Textual notes are given at the bottom of a transcribed page in smaller red text, below any footnotes. The text which the textual note pertains to is given first, followed by a square bracket, which is followed by the editorical comment in italics. This system is used in Charles Darwin's notebooks (1987).1 The textual notes can be ignored by readers not interested in the writing medium or details of the manuscript's composition or appearance.

The Beagle field notebooks are presented with slightly different conventions, as explained in the general introduction to the notebooks.

Paragraphs are often not clearly indicated. In these cases, and when the subject is clearly changed in very long stretches of text, a new paragraph is silently added. Special manuscript devices delimiting sections or paragraphs, for example, blank spaces left between sections of text and lines drawn across the page, are treated as normal paragraph indicators and are not specially marked or recorded unless their omission would make the text unclear.

Hand-drawn illustrations and diagrams are usually omitted as facsimiles of the manuscripts are provided. Their place in the manuscript is approximately indicated with an editorial comment such as [sketch].

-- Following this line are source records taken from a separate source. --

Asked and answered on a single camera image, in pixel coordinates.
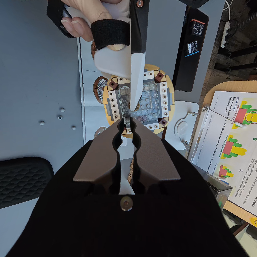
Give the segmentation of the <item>person's left hand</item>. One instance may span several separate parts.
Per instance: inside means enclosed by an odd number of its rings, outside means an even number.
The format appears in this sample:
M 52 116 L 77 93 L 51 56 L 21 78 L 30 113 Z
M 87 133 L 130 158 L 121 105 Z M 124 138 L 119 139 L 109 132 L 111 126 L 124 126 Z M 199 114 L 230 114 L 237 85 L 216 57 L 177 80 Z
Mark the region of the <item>person's left hand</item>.
M 112 16 L 101 2 L 118 4 L 121 0 L 63 0 L 63 2 L 81 11 L 90 23 L 93 23 L 97 20 L 112 19 Z M 91 29 L 84 19 L 63 17 L 61 23 L 72 36 L 82 37 L 88 42 L 93 41 Z

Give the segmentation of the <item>black battery orange stripe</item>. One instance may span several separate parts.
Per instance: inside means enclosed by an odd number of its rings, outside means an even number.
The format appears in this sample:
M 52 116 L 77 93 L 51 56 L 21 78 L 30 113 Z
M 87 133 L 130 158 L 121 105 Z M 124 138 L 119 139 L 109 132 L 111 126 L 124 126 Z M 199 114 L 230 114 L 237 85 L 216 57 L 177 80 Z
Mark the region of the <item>black battery orange stripe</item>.
M 190 21 L 191 35 L 202 37 L 204 25 L 205 25 L 204 22 L 198 21 L 196 19 L 192 19 Z

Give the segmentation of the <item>lego instruction booklet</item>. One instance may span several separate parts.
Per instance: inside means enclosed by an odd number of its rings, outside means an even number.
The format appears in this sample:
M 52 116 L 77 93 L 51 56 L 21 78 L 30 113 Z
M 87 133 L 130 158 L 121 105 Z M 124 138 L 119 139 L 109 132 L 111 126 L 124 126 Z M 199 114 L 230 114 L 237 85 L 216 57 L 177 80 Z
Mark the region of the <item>lego instruction booklet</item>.
M 100 104 L 93 93 L 95 80 L 102 76 L 101 72 L 95 67 L 92 54 L 92 42 L 87 42 L 82 38 L 77 39 L 79 76 L 82 101 L 82 124 L 84 143 L 94 139 L 94 134 L 100 127 L 109 127 L 106 119 L 104 105 Z M 135 194 L 128 182 L 130 165 L 134 153 L 132 139 L 122 137 L 123 144 L 118 148 L 121 159 L 121 187 L 120 194 Z

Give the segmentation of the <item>black wrist rest pad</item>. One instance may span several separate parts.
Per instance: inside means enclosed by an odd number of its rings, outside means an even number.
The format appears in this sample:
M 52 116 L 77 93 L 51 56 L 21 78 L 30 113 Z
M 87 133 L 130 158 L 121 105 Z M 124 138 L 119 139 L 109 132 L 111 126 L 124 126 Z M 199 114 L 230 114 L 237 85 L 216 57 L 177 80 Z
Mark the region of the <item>black wrist rest pad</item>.
M 40 197 L 53 176 L 52 165 L 41 157 L 0 161 L 0 208 Z

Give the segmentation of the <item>gold round lego base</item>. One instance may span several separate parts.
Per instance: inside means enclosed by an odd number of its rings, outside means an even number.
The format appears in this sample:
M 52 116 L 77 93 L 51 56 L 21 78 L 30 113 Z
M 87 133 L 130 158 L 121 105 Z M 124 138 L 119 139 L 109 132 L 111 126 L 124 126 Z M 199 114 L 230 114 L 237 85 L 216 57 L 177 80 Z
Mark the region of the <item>gold round lego base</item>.
M 131 86 L 128 79 L 111 75 L 103 91 L 103 105 L 109 125 L 118 119 L 135 118 L 156 135 L 163 132 L 175 111 L 174 88 L 171 79 L 155 65 L 145 64 L 142 96 L 131 111 Z M 130 127 L 124 124 L 122 136 L 132 138 Z

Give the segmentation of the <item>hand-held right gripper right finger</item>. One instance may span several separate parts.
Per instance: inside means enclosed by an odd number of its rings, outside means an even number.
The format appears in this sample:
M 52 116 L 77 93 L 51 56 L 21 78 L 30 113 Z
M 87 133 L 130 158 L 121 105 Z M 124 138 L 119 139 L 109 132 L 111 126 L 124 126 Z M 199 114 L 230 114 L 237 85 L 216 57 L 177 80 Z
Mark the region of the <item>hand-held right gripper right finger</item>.
M 149 189 L 152 185 L 180 180 L 161 138 L 135 118 L 130 118 L 130 126 L 136 148 L 132 188 Z

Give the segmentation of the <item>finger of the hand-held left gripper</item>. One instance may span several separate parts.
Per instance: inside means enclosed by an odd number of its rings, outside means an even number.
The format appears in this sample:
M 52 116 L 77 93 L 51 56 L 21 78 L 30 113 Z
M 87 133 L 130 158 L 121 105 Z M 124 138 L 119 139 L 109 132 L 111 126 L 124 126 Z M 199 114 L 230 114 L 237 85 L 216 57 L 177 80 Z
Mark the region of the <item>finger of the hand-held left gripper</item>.
M 131 55 L 131 111 L 134 111 L 142 96 L 145 53 Z

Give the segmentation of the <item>black battery blue stripe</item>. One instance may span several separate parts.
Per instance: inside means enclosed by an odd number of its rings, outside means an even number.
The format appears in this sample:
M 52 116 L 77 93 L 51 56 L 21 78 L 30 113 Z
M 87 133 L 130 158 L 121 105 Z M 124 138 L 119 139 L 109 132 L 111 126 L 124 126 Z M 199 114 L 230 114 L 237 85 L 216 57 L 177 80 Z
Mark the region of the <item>black battery blue stripe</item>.
M 193 41 L 193 42 L 186 44 L 185 57 L 189 57 L 189 56 L 195 55 L 197 53 L 199 53 L 197 41 Z

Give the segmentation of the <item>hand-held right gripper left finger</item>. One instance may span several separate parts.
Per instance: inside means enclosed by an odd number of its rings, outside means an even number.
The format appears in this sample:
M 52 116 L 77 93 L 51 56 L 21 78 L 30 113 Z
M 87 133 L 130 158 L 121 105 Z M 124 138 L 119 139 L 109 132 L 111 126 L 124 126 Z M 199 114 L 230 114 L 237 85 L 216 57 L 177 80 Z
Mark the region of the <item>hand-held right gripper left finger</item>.
M 124 131 L 124 119 L 118 119 L 94 138 L 82 160 L 74 182 L 102 185 L 105 190 L 120 190 L 121 163 L 118 148 Z

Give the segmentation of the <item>white power strip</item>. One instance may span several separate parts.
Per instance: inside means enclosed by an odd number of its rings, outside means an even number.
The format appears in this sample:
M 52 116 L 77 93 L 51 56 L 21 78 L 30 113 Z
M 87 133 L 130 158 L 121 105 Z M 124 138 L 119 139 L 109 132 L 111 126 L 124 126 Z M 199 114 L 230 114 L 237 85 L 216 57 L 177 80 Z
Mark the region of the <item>white power strip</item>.
M 229 31 L 230 31 L 230 21 L 227 21 L 225 23 L 224 30 L 223 30 L 223 35 L 222 35 L 221 44 L 220 44 L 221 48 L 225 47 Z

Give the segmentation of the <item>black desk mat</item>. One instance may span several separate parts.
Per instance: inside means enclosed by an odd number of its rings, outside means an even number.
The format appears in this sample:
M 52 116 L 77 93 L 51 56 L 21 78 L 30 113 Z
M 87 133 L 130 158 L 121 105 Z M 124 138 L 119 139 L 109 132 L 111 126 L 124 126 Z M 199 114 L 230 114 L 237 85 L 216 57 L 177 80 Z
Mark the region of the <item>black desk mat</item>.
M 196 19 L 205 23 L 202 37 L 191 35 L 190 21 L 192 19 Z M 207 31 L 208 21 L 209 17 L 206 14 L 196 8 L 187 6 L 172 79 L 175 90 L 191 92 L 193 89 L 198 63 Z M 193 41 L 198 42 L 199 53 L 185 57 L 186 44 Z

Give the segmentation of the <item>printed instruction sheet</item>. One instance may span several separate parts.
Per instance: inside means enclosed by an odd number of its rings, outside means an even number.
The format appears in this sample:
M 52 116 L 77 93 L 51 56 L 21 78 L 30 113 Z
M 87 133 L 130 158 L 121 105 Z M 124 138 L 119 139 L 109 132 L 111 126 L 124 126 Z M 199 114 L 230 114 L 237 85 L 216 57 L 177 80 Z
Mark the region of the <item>printed instruction sheet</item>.
M 257 213 L 257 98 L 251 92 L 216 91 L 193 164 L 233 189 L 228 200 Z

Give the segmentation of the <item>black lego set box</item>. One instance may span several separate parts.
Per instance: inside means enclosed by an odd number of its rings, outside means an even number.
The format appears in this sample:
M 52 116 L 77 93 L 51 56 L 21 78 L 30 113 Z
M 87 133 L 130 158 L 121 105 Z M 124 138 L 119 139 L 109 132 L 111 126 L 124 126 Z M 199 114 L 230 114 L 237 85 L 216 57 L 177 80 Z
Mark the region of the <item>black lego set box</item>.
M 203 169 L 197 167 L 196 165 L 192 164 L 194 168 L 198 171 L 198 173 L 202 176 L 205 183 L 208 185 L 210 190 L 212 191 L 215 199 L 217 200 L 219 207 L 221 210 L 223 210 L 224 205 L 232 192 L 232 187 L 229 186 L 224 181 L 214 177 L 213 175 L 209 174 L 208 172 L 205 172 Z M 131 165 L 130 165 L 130 172 L 128 175 L 128 182 L 133 189 L 133 191 L 136 194 L 143 194 L 147 193 L 146 189 L 143 189 L 141 185 L 136 185 L 133 182 L 133 171 L 134 171 L 134 158 L 132 159 Z M 180 185 L 174 184 L 174 182 L 169 182 L 168 184 L 163 184 L 163 187 L 160 189 L 163 194 L 170 194 L 170 195 L 178 195 L 180 192 L 184 192 L 183 189 L 181 189 Z

A standard metadata record is included with each document. The following is an example:

RECORD: Darwin, C. R. 2.1835. 'The position of the bones of Mastodon (?) at Port St Julian is of interest'. CUL-DAR42.97-99. Edited by John van Wyhe. (Darwin Online, http://darwin-online.org.uk/)

REVISION HISTORY: Transcribed and edited by John van Wyhe, checked against the microfilm by Gordon Chancellor 7.2007. RN7

NOTE: Reproduced with permission of the Syndics of Cambridge University Library and William Huxley Darwin.

John van Wyhe

2006-2022

1 Barrett et al eds. 1987. Charles Darwin's notebooks, 1836-1844: Geology, transmutation of species, metaphysical enquiries. British Museum (Natural History); Cambridge: Cambridge University Press.